- [WORK REQUEST] Within the material below, count every line with the string "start". Give no more than the number.

- [INPUT DATA]
┌────────
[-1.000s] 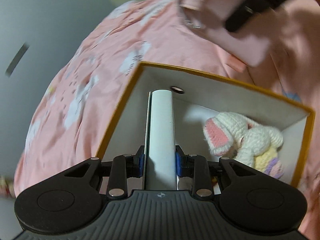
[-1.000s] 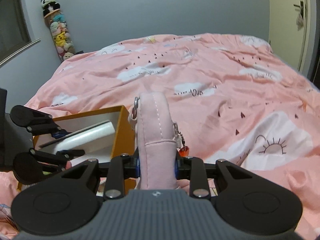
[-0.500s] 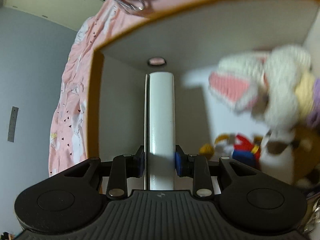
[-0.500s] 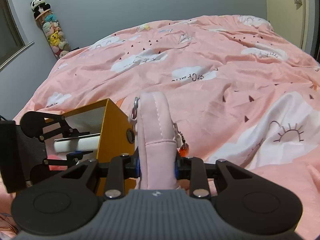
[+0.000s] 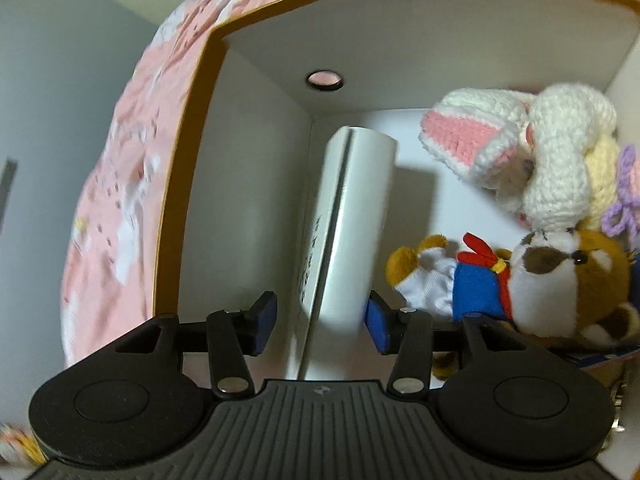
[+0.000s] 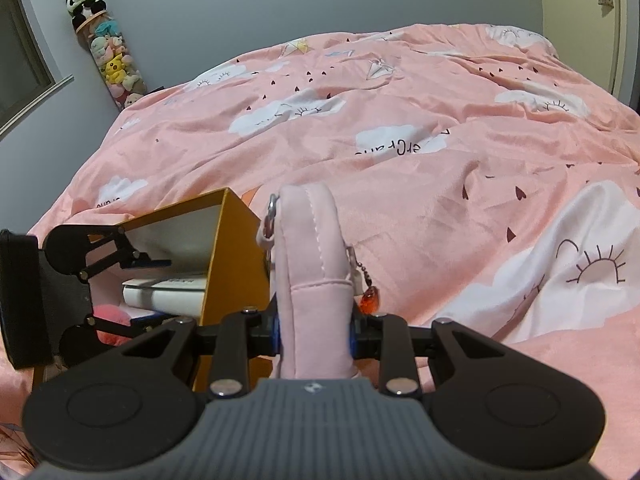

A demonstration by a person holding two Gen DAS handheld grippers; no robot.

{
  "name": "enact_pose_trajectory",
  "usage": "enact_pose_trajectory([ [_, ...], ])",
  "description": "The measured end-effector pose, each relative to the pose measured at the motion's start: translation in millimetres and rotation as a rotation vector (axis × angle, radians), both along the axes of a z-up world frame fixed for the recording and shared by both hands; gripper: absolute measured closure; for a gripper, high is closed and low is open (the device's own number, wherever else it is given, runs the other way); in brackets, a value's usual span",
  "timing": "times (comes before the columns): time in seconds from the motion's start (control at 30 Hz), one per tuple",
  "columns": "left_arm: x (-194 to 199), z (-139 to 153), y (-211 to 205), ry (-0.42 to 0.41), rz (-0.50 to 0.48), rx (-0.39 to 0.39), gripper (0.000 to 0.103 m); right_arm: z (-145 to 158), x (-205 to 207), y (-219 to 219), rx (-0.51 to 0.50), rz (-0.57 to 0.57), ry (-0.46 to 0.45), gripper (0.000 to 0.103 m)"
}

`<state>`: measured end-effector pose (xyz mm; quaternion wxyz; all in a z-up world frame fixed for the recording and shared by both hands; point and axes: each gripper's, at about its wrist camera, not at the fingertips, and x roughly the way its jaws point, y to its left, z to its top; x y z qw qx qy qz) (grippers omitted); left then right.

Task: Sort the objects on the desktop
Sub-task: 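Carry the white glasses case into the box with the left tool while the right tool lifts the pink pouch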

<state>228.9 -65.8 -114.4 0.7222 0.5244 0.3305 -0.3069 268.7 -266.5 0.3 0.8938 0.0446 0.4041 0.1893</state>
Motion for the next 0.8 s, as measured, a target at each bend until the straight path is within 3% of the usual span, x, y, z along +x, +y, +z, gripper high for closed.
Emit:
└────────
- [RESULT FOR THIS EXERCISE] 2